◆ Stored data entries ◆
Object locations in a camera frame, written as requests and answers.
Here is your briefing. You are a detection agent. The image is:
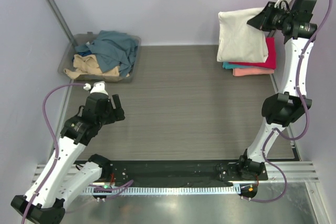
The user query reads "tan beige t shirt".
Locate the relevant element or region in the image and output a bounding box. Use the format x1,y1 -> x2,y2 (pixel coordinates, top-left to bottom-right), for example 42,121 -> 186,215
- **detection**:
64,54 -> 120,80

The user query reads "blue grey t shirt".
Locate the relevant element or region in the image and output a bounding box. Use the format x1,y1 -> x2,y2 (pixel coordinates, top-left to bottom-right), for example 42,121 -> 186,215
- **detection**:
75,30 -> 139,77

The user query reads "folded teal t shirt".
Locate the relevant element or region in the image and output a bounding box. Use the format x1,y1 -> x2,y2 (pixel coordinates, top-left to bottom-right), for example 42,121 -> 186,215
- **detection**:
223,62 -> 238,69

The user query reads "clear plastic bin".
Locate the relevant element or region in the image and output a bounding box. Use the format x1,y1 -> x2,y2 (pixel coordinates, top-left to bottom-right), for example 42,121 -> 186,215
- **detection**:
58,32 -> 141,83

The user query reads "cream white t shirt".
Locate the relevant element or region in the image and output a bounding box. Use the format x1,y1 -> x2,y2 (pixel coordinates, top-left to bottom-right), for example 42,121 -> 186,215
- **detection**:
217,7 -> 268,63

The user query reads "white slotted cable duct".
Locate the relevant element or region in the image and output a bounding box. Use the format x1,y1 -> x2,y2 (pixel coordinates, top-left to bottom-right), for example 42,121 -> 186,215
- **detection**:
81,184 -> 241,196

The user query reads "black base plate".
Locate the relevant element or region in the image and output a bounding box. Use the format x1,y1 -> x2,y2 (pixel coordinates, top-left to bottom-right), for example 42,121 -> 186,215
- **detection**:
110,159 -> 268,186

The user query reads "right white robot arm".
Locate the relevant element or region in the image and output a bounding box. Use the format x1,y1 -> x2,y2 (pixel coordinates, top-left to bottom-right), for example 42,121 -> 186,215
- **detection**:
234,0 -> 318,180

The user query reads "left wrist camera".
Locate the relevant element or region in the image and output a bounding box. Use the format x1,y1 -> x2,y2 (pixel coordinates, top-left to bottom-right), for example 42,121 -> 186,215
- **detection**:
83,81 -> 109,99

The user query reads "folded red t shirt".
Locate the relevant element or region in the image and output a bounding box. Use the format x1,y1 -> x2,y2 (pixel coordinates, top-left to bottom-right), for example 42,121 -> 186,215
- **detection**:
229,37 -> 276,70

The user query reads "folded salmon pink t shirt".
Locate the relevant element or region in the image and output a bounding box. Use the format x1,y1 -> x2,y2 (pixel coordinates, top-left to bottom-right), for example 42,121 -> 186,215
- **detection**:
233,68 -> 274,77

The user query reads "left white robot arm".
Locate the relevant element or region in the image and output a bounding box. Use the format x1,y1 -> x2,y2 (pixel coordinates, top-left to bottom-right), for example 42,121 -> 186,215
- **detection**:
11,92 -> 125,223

...

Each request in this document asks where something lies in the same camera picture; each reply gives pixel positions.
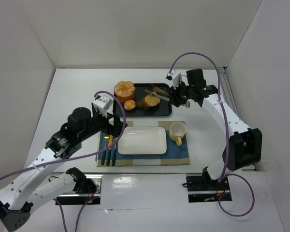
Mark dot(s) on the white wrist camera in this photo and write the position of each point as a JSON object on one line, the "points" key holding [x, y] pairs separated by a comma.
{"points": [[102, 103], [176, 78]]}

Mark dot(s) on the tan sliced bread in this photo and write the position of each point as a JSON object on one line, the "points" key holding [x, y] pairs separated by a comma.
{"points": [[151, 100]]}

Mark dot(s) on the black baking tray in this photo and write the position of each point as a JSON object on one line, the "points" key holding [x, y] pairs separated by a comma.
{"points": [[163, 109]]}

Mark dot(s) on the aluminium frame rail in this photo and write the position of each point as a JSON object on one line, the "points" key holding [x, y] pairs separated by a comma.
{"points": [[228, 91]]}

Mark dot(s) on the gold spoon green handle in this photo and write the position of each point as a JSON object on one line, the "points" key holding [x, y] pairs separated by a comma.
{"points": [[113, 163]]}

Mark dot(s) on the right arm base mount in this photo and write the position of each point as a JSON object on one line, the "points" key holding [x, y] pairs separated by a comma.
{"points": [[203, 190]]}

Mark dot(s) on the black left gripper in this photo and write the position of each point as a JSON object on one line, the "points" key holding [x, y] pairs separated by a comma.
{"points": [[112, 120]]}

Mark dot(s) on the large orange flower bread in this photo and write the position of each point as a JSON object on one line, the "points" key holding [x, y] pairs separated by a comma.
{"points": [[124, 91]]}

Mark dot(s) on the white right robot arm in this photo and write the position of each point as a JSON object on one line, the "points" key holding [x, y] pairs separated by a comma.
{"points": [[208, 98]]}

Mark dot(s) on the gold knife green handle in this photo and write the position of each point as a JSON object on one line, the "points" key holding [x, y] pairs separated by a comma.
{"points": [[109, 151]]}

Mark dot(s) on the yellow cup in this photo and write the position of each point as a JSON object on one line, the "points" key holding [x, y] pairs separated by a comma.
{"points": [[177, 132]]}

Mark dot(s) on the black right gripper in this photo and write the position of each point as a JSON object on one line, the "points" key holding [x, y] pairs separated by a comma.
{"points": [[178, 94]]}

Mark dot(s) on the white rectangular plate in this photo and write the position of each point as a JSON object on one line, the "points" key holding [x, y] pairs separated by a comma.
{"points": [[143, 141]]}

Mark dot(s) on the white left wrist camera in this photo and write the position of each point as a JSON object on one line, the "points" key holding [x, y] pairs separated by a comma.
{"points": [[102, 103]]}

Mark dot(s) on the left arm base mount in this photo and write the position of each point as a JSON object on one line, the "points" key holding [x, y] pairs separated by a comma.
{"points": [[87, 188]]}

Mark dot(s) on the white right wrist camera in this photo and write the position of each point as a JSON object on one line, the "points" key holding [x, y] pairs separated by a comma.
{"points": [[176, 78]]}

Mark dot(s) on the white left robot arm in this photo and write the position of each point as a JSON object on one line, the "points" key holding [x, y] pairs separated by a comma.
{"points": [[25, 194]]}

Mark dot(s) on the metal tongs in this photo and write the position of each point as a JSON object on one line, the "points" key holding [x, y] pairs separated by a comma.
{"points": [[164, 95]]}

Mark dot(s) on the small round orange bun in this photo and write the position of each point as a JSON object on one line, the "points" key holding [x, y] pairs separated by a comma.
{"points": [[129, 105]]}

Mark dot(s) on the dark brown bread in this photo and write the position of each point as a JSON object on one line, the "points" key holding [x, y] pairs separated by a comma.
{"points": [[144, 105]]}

◆ To do ◆
Determine the number of lines in the entries that contain the word "folded". Give that number and nothing more.

◆ Worked solution ◆
3